What to do: Write the data out again, character for character, with no images.

-.-.-

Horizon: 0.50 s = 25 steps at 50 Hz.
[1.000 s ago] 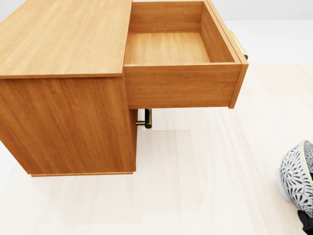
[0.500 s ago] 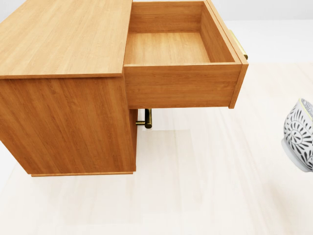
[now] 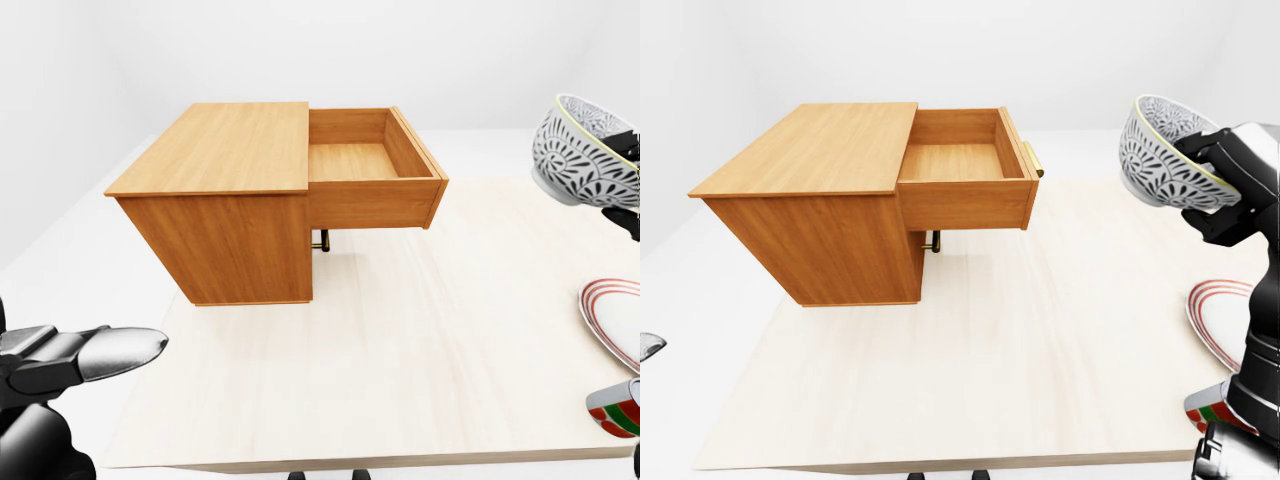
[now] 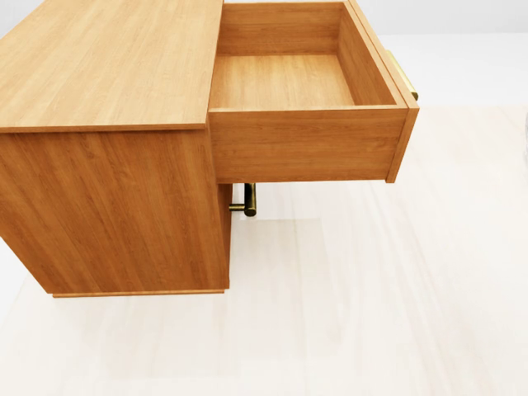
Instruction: Put the bowl on top of the cabinet.
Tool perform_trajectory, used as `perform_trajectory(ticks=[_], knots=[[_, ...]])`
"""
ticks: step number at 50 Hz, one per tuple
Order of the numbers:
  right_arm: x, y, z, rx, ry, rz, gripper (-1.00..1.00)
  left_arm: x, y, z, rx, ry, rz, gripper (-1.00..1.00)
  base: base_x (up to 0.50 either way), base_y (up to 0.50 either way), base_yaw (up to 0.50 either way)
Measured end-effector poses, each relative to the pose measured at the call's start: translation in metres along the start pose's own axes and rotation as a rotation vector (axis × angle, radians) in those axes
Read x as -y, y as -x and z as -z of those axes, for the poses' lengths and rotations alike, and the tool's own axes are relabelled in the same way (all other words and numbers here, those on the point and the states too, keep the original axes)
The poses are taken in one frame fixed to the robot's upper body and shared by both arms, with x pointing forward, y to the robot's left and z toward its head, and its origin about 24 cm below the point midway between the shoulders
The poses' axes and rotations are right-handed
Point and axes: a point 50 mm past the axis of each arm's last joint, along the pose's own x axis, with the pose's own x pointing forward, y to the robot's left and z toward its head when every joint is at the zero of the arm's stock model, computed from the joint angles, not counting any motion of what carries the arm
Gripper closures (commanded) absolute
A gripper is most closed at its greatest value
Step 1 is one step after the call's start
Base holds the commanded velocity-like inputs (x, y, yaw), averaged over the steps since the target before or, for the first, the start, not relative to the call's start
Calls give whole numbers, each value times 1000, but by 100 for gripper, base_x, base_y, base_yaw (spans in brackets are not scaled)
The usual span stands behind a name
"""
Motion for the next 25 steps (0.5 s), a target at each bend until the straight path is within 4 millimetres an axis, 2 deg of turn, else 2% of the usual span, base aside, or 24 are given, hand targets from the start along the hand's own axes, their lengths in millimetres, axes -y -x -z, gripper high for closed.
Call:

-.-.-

Task solution:
Horizon: 0.50 s = 25 steps at 50 Hz.
[1.000 s ago] 
[0.500 s ago] 
[now] 
[now] 
Instruction: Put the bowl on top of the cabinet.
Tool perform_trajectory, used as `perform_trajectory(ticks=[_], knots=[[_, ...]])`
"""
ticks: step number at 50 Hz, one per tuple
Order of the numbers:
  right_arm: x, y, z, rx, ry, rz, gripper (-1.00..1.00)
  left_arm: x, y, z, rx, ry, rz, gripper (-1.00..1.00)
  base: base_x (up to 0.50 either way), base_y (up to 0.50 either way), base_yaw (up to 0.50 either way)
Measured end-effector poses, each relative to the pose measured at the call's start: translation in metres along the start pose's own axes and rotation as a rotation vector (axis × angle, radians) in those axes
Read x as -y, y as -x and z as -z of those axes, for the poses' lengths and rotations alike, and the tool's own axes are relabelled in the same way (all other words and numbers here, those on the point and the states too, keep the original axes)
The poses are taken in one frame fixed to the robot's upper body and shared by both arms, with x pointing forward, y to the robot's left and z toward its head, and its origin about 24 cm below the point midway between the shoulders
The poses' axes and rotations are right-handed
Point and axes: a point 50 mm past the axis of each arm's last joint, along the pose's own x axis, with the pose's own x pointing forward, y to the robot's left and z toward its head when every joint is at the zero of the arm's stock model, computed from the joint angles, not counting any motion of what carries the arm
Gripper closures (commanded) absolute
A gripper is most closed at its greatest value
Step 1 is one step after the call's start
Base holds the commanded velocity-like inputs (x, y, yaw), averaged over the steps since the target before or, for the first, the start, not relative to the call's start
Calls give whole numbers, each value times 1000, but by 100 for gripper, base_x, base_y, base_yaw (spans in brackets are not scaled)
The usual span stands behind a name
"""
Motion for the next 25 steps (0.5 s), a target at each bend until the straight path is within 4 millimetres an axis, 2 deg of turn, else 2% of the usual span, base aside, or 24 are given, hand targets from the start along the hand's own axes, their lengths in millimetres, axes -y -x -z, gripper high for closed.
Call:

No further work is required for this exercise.